Once the men find a way to unleash their own pains, the result is almost always frighteningly primal. Each guy screams through their fears and hatred as a half-dozen others physically hold him back or hold him down, for as long as it takes until he’s tuckered out or feels some level of clarity or resignation.

As group members take turns in the proverbial hot seat, there are two striking aspects to the presentation: The first is that McLeary and Gethin have mastered camera and mic placement, having previously attended the session before getting permission to film (McLeary had also been invited once by his own father); the second is that regardless of the level of screaming or physical intensity, the facilitators sitting outside the circle simply don’t flinch. They barely move. To them, this is normal, and you can imagine how many therapy sessions they’ve worked through and how much pain they’ve seen.

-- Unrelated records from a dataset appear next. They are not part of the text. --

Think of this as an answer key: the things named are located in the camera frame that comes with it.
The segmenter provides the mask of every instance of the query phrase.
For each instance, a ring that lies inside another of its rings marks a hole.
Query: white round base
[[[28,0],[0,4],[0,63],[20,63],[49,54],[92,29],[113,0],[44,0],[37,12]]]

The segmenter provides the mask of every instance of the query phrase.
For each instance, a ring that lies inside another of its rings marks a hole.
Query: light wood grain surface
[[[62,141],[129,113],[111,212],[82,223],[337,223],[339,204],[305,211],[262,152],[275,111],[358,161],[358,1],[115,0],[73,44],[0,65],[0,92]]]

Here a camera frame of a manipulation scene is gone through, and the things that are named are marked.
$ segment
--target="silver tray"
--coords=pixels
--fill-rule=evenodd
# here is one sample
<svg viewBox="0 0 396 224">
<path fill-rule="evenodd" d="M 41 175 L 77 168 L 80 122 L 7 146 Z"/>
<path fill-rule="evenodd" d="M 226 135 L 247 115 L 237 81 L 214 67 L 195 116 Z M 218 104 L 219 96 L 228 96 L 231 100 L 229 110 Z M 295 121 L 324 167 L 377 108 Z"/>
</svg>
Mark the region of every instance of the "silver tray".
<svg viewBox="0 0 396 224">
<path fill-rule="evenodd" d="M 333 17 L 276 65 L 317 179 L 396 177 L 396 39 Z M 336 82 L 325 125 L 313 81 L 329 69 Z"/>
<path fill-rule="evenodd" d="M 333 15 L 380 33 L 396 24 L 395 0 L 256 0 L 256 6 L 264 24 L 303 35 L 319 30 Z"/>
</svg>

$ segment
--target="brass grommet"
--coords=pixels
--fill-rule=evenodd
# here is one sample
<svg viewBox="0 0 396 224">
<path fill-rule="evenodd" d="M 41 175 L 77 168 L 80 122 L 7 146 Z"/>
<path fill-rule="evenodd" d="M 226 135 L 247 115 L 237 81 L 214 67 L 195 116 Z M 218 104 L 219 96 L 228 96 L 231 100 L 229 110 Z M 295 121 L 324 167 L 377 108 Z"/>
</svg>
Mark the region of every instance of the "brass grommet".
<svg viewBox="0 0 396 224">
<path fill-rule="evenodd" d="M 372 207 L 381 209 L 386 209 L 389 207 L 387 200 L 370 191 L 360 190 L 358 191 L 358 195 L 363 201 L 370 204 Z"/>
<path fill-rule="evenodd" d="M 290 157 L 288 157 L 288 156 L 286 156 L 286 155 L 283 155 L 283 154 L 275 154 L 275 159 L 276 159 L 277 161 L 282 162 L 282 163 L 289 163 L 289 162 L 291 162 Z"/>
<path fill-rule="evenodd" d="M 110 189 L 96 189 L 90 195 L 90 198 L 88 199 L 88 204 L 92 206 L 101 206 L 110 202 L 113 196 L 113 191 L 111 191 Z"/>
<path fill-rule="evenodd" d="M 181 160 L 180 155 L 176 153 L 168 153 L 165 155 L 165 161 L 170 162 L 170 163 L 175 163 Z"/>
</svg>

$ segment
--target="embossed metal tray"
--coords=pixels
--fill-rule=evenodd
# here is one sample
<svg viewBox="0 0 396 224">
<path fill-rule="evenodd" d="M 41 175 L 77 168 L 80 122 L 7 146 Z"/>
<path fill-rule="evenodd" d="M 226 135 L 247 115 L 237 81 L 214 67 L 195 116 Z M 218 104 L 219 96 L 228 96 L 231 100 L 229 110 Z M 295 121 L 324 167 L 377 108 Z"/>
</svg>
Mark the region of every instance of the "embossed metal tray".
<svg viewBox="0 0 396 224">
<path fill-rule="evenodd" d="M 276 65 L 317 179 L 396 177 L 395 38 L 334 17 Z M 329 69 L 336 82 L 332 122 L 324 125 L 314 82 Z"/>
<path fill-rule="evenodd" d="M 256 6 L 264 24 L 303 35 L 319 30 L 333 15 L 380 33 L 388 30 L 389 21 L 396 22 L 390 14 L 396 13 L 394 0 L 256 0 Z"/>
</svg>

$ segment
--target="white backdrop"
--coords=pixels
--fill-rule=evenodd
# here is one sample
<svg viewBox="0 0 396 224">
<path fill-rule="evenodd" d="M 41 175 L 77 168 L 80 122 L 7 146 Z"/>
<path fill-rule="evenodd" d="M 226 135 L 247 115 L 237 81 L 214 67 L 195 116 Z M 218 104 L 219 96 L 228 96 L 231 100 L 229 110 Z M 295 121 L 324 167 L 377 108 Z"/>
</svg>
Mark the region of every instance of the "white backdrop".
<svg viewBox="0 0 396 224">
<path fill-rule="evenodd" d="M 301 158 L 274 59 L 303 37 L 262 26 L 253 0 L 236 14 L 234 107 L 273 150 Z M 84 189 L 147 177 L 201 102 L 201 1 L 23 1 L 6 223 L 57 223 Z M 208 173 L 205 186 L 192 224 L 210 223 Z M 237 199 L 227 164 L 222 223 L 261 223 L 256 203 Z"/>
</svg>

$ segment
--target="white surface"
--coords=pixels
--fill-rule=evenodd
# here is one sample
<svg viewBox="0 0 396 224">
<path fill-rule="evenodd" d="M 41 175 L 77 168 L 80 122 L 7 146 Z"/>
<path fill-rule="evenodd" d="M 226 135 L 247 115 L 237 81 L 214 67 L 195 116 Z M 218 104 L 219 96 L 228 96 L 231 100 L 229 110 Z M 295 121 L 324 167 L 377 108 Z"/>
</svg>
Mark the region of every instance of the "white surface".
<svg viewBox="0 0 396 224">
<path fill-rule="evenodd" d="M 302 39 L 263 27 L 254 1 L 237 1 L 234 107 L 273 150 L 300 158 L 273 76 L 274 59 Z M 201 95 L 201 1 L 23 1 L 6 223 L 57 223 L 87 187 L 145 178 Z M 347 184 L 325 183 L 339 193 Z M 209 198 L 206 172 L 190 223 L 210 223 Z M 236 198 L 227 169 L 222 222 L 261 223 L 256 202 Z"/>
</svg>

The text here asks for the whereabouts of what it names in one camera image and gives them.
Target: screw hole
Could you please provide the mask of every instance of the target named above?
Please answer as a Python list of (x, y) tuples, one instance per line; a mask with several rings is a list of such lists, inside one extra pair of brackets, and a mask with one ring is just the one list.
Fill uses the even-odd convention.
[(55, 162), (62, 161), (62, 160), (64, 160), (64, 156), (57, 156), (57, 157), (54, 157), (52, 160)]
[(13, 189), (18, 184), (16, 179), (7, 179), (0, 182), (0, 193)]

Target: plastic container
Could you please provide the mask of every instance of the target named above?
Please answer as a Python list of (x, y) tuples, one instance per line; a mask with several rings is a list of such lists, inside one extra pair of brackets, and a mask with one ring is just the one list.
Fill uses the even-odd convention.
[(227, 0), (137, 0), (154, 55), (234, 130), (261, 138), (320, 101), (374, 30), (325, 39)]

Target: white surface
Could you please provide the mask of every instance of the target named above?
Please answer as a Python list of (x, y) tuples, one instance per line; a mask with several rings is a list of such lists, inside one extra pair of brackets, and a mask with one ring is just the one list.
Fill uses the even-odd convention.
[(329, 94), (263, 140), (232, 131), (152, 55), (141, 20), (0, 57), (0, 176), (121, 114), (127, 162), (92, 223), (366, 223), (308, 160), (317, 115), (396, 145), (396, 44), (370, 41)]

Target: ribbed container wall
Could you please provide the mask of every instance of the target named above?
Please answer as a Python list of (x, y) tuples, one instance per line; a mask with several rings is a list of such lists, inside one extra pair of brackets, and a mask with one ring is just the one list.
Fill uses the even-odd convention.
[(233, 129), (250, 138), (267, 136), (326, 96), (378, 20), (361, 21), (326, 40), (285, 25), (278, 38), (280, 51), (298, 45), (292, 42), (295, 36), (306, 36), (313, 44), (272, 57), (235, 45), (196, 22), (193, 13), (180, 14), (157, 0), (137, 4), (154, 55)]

There’s some curious psychology involved here, submitted for your approval by the filmmakers without comment. Are some participants pushing themselves to their emotional depths because it’s expected as part of the therapy? Or perhaps because they know of its catharsis? These men are in prison exactly because they couldn’t comply—with social structure, with laws—but they’re model participants here, getting to the limits of their anger, no matter what it takes.

The wild cards here, oddly enough, are the few non-inmates. The quietest lets his colleagues know he’s not going to cry simply because it’s expected. Another suffers such pent-up self-hatred that he challenges an inmate during one session, an early shock that has the possibility of going south fast.

The common denominator appears to be the sins of the father. Nearly every guy involved in The Work talks about having a father that was abusive, inattentive, or gone. It’s a shared experience that says volumes about American familial ills and the roles of masculinity in society. When a civilian sadly wishes his dad didn’t shrug him off as a little boy when he offered to help in the garage, the story seems relatively slight, even silly. But even the most hardened criminal is there for this guy, forming a temporary family in an incredible gesture of respect.